YOUR GOAL: Read the data below. Every line holding the string "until" must be copied.
--- START ---
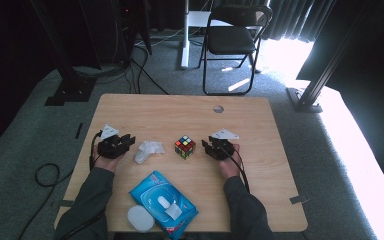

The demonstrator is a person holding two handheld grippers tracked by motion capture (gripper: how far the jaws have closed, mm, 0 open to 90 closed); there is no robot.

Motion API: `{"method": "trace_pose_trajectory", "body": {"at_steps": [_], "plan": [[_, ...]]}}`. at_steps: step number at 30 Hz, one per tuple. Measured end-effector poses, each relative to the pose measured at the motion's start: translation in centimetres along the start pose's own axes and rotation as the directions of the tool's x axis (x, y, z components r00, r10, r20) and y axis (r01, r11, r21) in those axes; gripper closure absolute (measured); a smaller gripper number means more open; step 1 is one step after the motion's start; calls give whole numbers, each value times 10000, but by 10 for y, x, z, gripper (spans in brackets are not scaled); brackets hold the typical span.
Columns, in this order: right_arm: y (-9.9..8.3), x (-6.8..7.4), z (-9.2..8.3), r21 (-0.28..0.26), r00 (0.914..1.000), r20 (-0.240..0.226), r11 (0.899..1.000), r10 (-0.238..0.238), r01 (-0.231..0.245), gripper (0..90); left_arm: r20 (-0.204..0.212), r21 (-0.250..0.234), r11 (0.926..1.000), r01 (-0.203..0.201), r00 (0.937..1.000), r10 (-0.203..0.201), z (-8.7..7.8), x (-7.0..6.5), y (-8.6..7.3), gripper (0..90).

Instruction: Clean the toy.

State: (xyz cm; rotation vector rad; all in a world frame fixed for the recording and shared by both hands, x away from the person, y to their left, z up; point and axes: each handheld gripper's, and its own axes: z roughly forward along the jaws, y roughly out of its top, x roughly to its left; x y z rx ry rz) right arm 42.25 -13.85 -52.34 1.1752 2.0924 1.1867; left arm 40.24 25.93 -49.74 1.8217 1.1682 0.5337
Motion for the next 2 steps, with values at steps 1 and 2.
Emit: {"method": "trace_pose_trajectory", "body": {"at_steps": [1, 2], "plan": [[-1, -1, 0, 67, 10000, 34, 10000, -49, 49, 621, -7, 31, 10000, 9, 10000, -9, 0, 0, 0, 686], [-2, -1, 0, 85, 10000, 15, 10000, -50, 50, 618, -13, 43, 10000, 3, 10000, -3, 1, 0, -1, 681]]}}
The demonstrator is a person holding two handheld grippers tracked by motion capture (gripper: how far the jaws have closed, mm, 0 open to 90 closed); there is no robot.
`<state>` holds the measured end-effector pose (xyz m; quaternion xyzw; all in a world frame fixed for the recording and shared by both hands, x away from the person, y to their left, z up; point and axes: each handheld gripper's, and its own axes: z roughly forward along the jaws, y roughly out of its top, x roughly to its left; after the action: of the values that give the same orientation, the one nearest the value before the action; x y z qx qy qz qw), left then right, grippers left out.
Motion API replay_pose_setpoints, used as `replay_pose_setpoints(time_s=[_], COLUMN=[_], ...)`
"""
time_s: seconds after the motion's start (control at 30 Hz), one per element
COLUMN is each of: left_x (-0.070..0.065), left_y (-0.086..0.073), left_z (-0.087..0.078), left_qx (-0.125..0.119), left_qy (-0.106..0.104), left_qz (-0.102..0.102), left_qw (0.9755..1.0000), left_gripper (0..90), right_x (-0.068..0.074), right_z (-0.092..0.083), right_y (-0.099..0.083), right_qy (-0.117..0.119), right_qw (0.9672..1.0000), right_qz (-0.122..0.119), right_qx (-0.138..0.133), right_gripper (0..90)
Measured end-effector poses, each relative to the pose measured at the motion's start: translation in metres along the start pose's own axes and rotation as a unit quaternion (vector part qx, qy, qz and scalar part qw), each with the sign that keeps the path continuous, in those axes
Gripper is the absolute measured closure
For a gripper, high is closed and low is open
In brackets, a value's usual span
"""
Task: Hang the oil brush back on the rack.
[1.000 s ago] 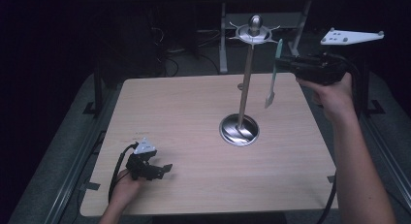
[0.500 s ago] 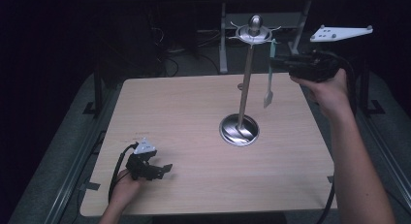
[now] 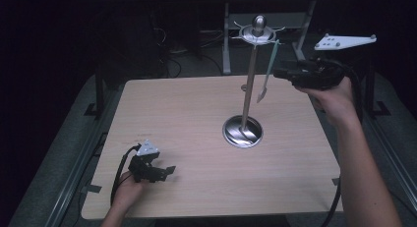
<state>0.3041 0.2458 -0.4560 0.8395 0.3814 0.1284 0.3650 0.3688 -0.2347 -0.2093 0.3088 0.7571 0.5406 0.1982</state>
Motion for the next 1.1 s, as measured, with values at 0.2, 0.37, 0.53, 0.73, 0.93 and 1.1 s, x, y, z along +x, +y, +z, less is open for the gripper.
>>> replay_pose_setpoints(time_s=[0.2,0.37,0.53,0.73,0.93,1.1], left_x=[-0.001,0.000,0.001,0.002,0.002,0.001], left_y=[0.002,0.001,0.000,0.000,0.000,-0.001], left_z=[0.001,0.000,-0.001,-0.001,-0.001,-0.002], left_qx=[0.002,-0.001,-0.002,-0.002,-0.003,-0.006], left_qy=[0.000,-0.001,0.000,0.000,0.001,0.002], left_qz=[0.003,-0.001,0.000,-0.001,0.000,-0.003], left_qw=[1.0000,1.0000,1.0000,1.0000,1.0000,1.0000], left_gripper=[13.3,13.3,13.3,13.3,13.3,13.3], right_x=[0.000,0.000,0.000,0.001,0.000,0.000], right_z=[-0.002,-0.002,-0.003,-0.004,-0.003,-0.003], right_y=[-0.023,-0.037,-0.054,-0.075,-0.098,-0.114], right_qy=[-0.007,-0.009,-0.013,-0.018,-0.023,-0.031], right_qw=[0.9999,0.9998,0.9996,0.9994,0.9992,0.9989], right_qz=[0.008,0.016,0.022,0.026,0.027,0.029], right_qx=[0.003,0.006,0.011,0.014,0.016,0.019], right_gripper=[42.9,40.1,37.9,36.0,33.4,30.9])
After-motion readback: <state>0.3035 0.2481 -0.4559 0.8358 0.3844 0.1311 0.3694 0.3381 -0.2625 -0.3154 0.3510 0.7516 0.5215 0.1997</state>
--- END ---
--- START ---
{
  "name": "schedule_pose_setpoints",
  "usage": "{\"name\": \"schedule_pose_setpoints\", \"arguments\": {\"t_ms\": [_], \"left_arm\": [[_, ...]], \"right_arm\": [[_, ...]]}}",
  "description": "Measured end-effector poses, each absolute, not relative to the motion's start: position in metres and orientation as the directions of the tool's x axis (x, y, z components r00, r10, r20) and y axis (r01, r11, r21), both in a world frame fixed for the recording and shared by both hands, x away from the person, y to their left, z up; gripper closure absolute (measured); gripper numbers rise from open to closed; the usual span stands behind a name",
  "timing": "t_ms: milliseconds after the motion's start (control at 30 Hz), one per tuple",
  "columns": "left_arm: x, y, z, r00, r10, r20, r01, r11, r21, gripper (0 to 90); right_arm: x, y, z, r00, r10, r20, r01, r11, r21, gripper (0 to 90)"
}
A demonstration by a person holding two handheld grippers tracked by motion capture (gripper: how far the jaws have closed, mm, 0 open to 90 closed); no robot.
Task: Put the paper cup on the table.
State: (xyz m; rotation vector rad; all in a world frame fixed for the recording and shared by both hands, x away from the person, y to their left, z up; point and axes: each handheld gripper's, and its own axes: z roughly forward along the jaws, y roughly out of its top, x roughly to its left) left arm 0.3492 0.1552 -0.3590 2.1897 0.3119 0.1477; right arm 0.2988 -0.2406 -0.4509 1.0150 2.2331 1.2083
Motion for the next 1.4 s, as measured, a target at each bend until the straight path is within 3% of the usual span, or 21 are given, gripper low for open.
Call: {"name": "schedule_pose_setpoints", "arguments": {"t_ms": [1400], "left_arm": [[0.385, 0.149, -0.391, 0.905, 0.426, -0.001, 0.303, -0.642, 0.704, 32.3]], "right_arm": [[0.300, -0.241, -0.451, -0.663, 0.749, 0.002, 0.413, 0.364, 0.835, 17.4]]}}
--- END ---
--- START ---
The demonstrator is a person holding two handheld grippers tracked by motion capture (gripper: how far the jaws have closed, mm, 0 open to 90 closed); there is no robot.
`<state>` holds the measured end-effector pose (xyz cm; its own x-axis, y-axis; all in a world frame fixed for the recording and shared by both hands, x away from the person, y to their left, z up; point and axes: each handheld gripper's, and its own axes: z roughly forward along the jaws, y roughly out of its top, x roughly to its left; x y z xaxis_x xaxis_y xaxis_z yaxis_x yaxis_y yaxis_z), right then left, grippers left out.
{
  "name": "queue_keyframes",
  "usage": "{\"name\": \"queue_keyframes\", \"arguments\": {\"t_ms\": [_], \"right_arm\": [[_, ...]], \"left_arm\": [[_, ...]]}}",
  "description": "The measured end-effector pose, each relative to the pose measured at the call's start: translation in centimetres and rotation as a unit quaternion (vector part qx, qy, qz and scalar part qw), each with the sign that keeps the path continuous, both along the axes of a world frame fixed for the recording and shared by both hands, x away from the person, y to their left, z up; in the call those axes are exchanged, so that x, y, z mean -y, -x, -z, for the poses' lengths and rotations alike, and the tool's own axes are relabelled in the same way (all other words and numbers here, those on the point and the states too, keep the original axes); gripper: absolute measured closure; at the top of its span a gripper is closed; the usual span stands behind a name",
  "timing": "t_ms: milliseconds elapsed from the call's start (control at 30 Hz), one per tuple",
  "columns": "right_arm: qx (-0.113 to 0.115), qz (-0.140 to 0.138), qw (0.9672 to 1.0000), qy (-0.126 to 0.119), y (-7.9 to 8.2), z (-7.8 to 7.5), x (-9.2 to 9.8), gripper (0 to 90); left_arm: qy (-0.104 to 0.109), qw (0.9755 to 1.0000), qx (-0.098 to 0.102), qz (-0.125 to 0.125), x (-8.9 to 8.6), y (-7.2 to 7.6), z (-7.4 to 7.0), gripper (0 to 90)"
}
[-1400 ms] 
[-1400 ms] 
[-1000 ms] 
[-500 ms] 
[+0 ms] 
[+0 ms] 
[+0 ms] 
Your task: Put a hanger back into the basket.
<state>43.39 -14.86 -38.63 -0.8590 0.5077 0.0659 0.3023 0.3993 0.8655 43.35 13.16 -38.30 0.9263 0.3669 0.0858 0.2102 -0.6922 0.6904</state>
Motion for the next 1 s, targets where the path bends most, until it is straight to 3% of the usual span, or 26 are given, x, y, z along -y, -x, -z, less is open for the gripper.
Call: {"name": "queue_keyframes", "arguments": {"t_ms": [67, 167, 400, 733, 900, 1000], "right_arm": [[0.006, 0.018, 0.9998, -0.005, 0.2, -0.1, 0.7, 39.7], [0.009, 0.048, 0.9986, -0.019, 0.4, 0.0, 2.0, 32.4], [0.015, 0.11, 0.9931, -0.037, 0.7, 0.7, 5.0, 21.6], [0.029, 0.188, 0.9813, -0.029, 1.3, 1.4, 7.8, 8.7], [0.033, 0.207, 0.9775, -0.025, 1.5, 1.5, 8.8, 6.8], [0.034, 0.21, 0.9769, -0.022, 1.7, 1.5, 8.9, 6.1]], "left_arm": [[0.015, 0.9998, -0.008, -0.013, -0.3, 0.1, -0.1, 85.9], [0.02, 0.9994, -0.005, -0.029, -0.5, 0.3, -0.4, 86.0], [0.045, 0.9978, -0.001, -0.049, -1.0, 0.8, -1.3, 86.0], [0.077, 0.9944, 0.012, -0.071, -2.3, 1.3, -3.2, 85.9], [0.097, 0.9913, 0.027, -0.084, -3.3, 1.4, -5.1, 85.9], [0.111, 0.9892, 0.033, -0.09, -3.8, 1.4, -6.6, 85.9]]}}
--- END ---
YOUR RESPONSE:
Motion for the next 1.4 s, as measured, a target at each bend until the straight path is within 3% of the usual span, or 21 are given, gripper low for open.
Motion for the next 1 s, targets where the path bends most, until it is straight to 3% of the usual span, or 26 are given, x, y, z along -y, -x, -z, less is open for the gripper.

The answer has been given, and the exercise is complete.